__The data__:
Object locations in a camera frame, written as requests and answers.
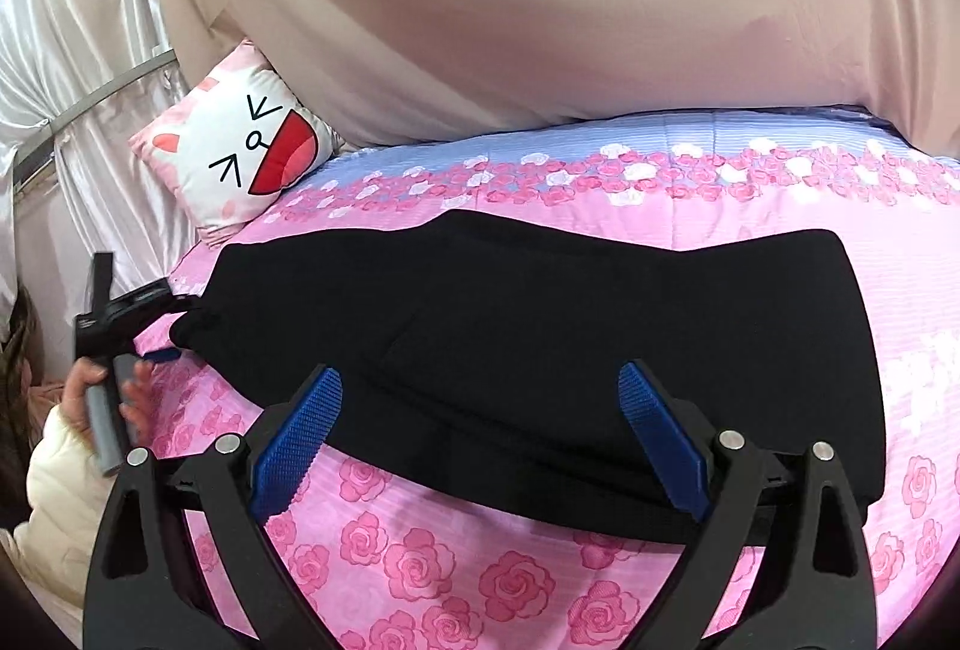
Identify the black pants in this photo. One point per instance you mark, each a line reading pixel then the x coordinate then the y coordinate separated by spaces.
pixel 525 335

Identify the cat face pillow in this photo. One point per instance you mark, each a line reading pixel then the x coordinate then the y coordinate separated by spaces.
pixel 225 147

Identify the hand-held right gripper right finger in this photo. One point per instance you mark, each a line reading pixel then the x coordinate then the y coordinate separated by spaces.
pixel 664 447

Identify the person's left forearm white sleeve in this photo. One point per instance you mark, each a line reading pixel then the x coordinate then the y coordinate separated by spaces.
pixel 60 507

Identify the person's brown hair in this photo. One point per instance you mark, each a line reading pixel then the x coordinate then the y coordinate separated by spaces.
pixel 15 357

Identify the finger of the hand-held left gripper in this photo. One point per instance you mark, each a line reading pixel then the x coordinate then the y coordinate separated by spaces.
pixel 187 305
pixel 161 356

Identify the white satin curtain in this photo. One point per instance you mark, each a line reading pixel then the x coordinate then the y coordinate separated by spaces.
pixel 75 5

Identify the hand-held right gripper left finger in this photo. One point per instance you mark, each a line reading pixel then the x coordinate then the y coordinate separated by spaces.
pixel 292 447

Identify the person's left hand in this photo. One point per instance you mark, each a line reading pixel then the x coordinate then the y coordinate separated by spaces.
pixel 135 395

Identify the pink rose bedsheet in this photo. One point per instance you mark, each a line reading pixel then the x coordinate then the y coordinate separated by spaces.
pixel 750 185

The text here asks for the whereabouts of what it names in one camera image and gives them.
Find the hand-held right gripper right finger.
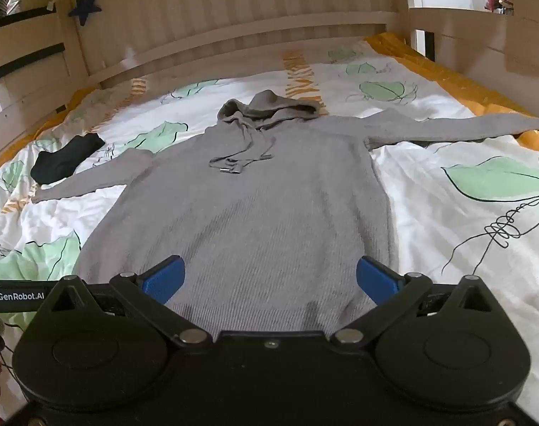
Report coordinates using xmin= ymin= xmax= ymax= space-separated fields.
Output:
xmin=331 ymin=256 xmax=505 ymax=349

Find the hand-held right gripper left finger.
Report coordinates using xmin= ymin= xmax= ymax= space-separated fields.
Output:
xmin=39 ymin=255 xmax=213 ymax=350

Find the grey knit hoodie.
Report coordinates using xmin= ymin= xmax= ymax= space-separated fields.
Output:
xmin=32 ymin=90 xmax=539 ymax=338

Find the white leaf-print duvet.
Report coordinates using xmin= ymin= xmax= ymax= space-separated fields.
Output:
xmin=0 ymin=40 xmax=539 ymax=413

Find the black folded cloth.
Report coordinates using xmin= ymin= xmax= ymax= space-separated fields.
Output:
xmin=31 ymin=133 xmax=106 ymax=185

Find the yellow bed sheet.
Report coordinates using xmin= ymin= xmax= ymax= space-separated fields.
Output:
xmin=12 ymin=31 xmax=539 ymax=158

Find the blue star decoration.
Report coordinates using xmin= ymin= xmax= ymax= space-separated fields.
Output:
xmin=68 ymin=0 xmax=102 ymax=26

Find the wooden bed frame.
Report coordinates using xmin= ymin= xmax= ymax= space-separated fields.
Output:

__Work item__: Search term "camera": return each line of the data that contains it.

__Solved exercise__:
Object locations in a camera frame, written as requests and answers.
The text here asks for the whereabouts of what it names in one camera image and gives them.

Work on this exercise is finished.